> _Work item_: Report every line of the records that includes the word "target".
(Source material)
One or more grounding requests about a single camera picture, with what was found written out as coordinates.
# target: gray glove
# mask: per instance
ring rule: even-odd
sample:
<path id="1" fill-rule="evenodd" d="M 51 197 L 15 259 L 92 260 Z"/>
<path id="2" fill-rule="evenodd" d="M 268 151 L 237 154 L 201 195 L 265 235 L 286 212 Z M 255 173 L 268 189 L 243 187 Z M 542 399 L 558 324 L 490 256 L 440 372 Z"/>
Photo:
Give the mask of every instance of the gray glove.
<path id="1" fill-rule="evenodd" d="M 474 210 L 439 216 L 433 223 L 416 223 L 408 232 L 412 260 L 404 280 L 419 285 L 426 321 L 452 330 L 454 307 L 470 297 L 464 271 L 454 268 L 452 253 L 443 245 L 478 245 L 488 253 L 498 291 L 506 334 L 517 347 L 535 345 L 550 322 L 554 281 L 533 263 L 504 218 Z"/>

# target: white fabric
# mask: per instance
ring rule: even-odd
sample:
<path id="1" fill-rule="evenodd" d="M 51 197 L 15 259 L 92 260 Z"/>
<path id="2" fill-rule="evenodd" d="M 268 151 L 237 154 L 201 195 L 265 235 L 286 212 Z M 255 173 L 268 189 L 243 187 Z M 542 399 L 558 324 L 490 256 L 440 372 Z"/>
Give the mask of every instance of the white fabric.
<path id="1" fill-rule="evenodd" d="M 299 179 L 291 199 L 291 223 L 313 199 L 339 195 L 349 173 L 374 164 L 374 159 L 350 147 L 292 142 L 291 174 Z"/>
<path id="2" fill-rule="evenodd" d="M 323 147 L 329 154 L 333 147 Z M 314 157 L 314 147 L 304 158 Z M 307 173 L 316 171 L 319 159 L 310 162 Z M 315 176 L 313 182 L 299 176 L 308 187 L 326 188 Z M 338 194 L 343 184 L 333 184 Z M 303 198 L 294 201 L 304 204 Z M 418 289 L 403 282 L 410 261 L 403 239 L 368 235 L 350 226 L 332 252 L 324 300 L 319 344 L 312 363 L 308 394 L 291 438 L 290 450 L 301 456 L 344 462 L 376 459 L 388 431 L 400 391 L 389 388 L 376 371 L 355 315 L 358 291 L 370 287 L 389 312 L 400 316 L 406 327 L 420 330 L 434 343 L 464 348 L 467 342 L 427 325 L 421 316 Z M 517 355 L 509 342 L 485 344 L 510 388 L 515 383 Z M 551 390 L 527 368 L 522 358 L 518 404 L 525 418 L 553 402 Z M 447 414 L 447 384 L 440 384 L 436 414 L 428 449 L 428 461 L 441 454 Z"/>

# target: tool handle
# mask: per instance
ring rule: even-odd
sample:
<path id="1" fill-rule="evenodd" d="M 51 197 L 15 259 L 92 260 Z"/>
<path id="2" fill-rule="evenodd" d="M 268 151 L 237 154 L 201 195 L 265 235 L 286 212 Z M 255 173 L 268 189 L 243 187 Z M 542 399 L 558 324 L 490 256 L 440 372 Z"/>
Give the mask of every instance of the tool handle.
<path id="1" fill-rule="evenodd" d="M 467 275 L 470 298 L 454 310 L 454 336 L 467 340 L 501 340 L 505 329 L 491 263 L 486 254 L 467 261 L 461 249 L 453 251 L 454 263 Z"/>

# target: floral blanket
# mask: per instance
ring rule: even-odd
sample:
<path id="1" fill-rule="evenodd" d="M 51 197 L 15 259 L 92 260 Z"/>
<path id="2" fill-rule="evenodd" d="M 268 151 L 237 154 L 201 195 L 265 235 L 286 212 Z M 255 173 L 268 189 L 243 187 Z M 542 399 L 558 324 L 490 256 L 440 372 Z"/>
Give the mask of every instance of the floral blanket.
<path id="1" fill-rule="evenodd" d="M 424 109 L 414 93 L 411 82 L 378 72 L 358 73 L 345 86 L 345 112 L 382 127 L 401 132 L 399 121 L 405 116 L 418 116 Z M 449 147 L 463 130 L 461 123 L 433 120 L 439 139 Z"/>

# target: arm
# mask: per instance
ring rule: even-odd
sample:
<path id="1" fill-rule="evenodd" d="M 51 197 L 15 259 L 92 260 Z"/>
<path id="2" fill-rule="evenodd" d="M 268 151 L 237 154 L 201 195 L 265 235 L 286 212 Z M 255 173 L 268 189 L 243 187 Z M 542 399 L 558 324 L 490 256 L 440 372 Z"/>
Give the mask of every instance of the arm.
(End Source material)
> _Task result_:
# target: gray glove
# target: white fabric
# target: tool handle
# target: floral blanket
# target: arm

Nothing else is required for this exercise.